Anyway, Ken was one of the most encouraging professors I ever had and made me feel like I was a better preacher than I actually was. (I know, I know: you’re probably thinking that I never got over that…)
Ken had an interesting take on evangelism. He told us about a church in Houston, a Methodist church that was growing by leaps and bounds. He asked the church’s pastor about that. Ken said, “You don’t seem ‘evangelistic’ – you don’t preach evangelistic sermons or have altar calls or use the latest church growth programs. But you seem to be the fastest growing church in town. What are you doing?”

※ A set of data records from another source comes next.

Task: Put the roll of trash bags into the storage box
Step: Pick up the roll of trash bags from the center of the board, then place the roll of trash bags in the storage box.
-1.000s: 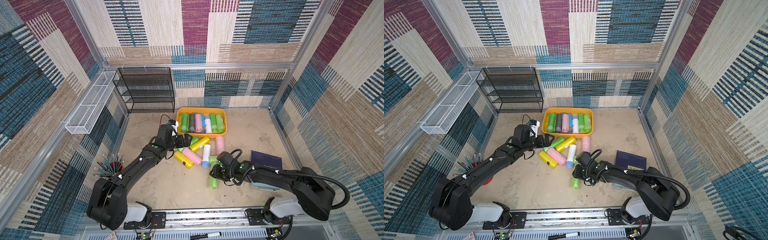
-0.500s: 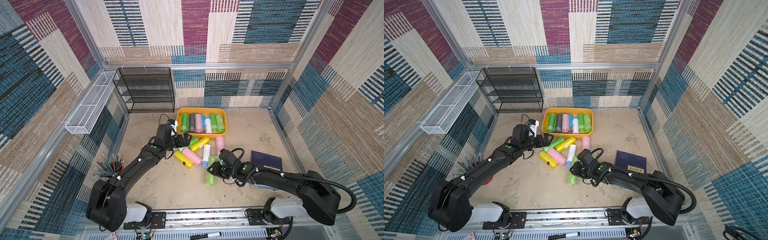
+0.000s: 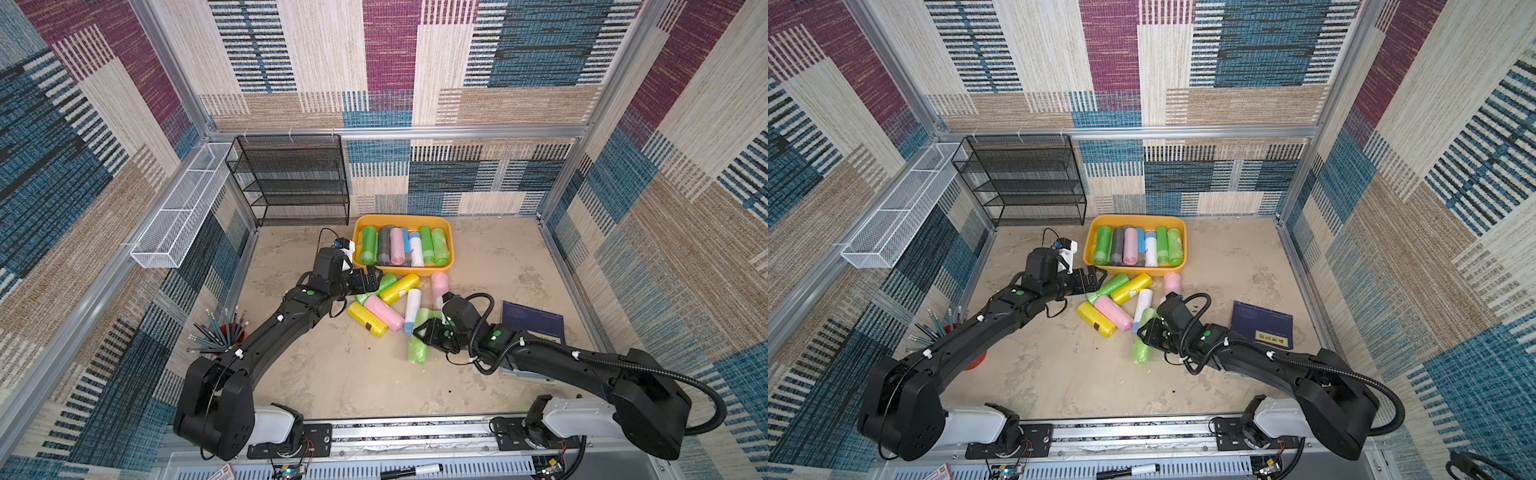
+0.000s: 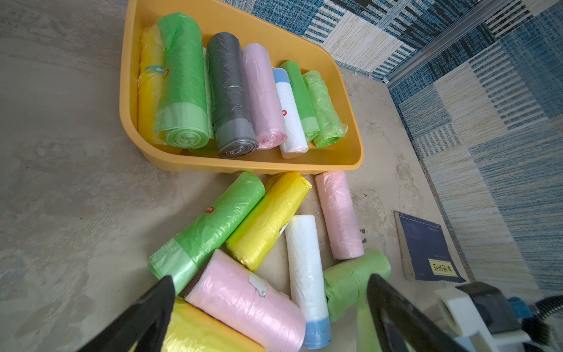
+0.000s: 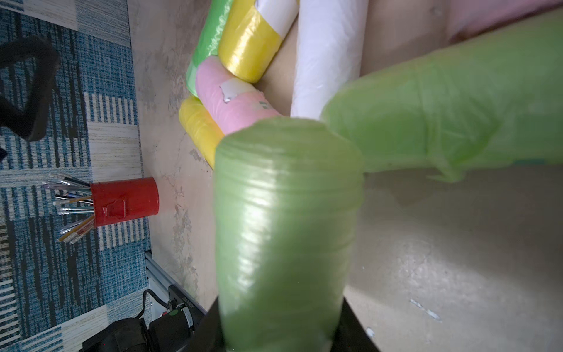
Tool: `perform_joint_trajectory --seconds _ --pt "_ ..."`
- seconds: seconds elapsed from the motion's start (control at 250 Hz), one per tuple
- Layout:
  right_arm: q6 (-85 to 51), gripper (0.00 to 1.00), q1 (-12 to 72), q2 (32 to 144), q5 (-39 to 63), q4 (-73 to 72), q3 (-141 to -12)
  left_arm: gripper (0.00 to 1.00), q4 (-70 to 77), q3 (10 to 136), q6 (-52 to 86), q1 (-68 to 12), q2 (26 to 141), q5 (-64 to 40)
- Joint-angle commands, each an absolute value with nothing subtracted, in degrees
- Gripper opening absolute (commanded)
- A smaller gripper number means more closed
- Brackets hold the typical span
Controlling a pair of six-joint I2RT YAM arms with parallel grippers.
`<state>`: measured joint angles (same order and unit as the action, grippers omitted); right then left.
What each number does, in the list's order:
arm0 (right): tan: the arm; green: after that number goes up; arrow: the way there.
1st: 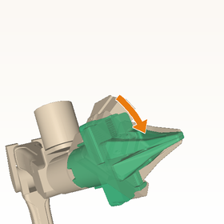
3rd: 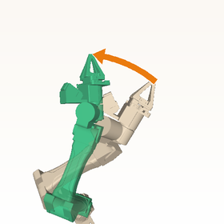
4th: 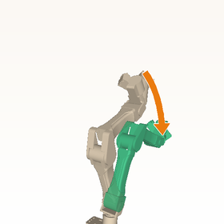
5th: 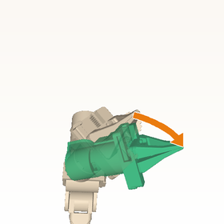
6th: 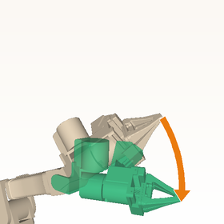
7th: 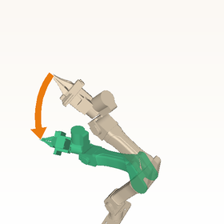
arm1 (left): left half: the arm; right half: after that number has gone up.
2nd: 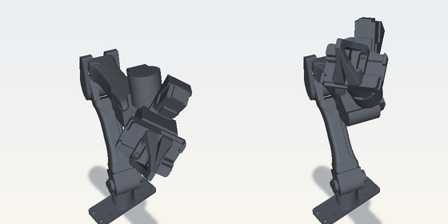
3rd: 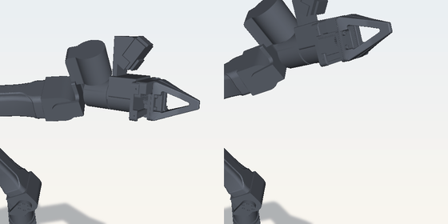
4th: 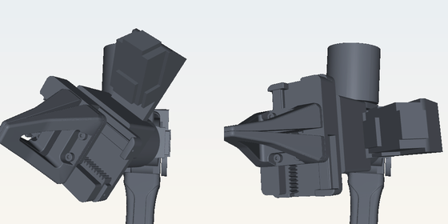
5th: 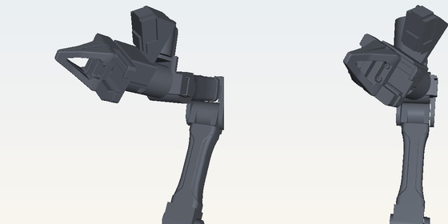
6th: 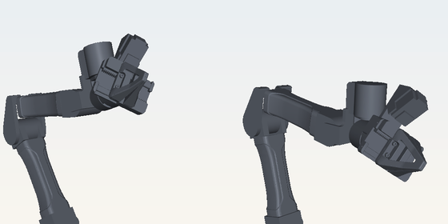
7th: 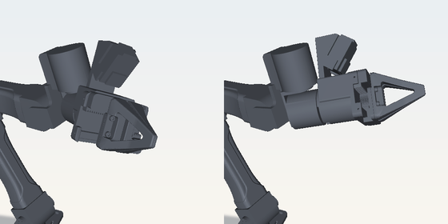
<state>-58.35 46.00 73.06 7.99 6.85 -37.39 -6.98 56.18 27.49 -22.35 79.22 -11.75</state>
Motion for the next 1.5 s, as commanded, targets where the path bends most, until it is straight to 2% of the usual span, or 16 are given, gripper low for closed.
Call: perform_joint_trajectory --seconds 0.0,0.14,0.452,0.976,1.316,1.496 --pt "-56.7 0.29 45.4 73.1 5.7 6.4 -39.7 0.98 -9.6 59.4 28.9 -22.0 80.5 -12.8" --pt "-52.5 0.28 44.0 76.0 5.9 9.7 -45.1 0.98 -12.4 61.4 29.3 -21.3 80.4 -12.2" --pt "-46.0 0.26 38.2 79.3 11.5 7.2 -51.3 0.99 -20.2 65.2 28.4 -19.9 77.2 -8.5" --pt "-37.2 0.27 30.1 84.5 16.3 6.0 -61.2 0.98 -29.6 72.4 28.4 -19.4 75.4 -8.6" --pt "-32.2 0.26 24.1 91.7 16.5 6.9 -71.2 0.99 -31.6 73.6 29.4 -19.4 72.3 -11.8" --pt "-28.1 0.26 22.7 97.0 12.5 9.4 -77.8 0.99 -31.8 71.0 30.2 -19.4 69.3 -11.4"
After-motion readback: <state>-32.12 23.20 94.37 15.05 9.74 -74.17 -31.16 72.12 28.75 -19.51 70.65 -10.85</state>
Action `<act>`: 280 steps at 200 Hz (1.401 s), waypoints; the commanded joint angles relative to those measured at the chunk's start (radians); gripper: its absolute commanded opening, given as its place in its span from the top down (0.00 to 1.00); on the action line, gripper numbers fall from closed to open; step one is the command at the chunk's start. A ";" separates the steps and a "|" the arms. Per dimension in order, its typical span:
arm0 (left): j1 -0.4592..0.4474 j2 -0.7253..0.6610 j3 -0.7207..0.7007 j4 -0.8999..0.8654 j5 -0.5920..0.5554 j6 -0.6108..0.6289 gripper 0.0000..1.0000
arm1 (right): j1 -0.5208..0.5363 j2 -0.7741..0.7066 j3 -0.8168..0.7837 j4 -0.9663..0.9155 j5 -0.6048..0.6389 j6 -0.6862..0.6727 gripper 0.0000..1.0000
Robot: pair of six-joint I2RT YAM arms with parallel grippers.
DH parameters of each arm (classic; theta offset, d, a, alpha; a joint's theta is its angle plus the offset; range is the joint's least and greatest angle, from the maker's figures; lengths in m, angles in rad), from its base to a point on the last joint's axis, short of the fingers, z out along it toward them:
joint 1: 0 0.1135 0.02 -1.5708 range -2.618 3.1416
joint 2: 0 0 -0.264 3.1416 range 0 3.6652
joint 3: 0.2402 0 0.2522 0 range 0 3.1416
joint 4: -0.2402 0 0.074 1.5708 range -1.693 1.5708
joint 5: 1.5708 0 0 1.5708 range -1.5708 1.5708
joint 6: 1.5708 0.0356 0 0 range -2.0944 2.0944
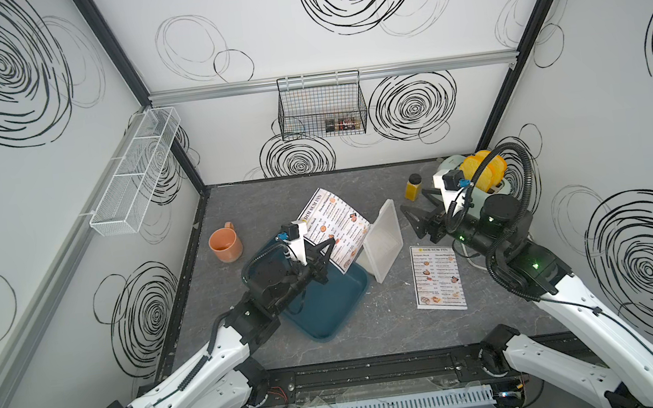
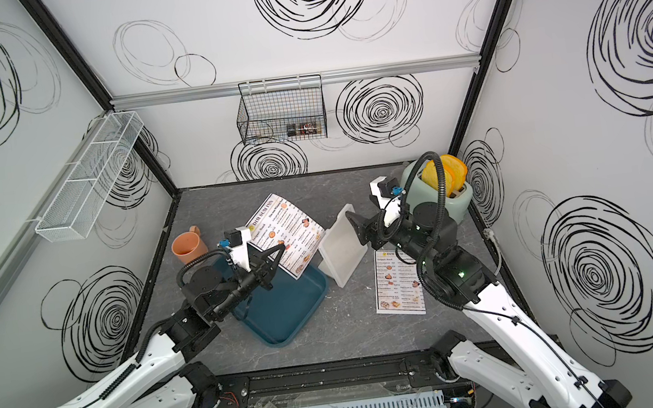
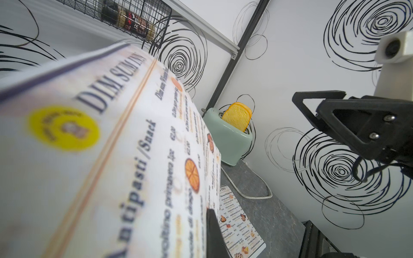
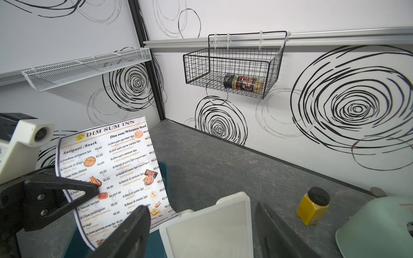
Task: Replace the menus in the menu holders
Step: Insert the menu into the menu holder.
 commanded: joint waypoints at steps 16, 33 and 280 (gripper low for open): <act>0.010 0.021 0.036 0.005 -0.003 -0.006 1.00 | 0.006 -0.004 0.012 0.002 0.008 0.005 0.22; 0.010 0.041 0.068 -0.020 -0.009 0.007 1.00 | 0.006 -0.003 0.014 0.001 0.008 0.005 0.22; 0.072 0.434 0.464 -0.152 0.131 0.325 1.00 | 0.007 -0.022 0.038 -0.044 0.093 -0.048 0.21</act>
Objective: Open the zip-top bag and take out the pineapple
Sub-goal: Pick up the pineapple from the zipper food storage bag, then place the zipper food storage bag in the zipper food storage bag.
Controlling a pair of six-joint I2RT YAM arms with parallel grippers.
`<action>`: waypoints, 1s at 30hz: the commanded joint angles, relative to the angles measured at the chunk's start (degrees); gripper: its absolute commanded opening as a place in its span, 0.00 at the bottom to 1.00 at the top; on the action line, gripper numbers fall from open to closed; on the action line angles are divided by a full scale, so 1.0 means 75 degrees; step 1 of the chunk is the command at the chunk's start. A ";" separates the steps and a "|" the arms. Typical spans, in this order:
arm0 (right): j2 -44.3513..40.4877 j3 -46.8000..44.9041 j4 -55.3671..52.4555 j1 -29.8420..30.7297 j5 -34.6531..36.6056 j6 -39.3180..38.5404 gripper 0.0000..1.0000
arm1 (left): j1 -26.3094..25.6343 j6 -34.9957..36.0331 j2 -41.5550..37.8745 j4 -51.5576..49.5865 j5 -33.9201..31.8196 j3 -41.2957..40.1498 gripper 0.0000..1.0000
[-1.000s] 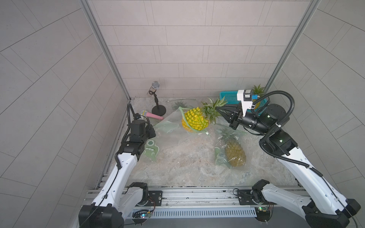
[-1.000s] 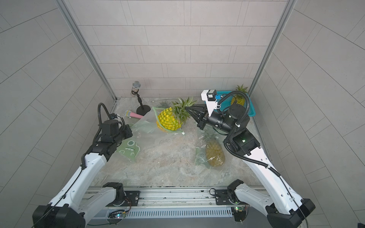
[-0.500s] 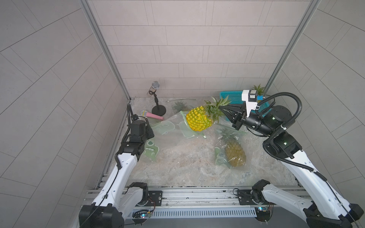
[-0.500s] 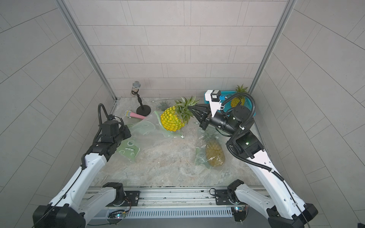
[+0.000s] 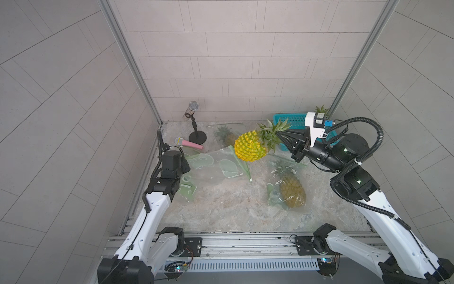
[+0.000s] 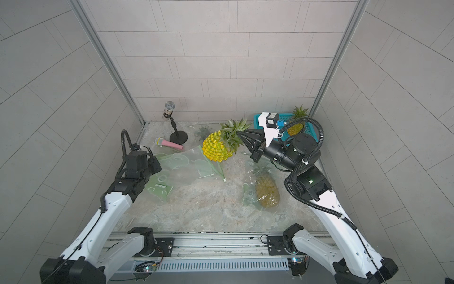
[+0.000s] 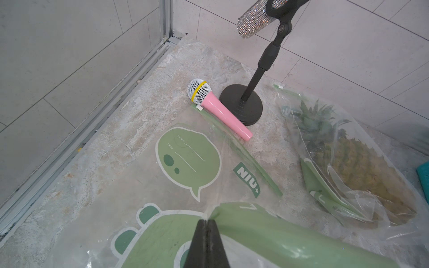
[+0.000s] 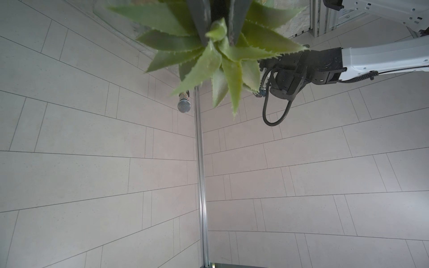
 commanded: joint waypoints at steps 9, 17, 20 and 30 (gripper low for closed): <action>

And the pastor told him, “When you speak to the pain people are feeling and when you address the hurts and problems people see around then, it is the most evangelistic thing you can do. When people see that you care about them and care about the world around them, they are drawn in.” His point was that a concern for the needs of people, a concern for social justice, could actually be very evangelistic. People want to be part of a church that is making a difference, caring about its community, caring about the world.
Christian faith is deeply personal, but it is not only personal. Faith is also deeply communal – our faith is a shared faith - and authentic faith reaches out in love to all of the world, addressing wrongs, working for justice, building bonds of peace. A deep personal faith will lead us to involvement in God’s world, while social concern expressed in the wider society can make people more open to the gospel, to the message of personal salvation. The two go hand in hand.
This idea that the Church should only worry about personal salvation and not worry about social justice is wrong for two reasons. First, it is wrong about what salvation means. A lot of people think that kind of talk means a ticket to heaven and escape from eternal punishment. But that’s an incomplete, a weak and simplistic understanding of salvation. When the Bible speaks of salvation, it speaks of wholeness and healing and reconciliation, of being in right relationship, of shalom – of peace – with God and with others. We are not just saved from something, we are saved for something – to be a part of God’s work in this world. Salvation includes the life to come, but it is most definitely here and now.
So if we want to focus on salvation, well, salvation has social implications. Salvation assumes concern for mercy and justice in God’s world.
And then, I challenge anybody to find the phrase “personal salvation” in the scriptures. You won’t find anything about Jesus being a “personal savior” either. Yes, faith is personal, and yes, we have to choose faith freely, for ourselves. But we are part of a community. We are connected to one another. And we have been called together to serve God in this world. Our concern is not only for those within these four walls, it is for the world out there.
The prophet Amos spoke to a people who were caught up in religious ritual but apparently unconcerned about matters of justice, blind to social need. God says through Amos, “I hate your religious festivals, I will not accept your offerings, I cannot stand your songs and your music. You are just going through the motions. You’re just playing church. But let justice roll like the waters, and righteousness like an ever-flowing stream.”
Personal faith, if it is real faith, if it is faith in Christ, can’t help but lead us to concern for our world. Amen.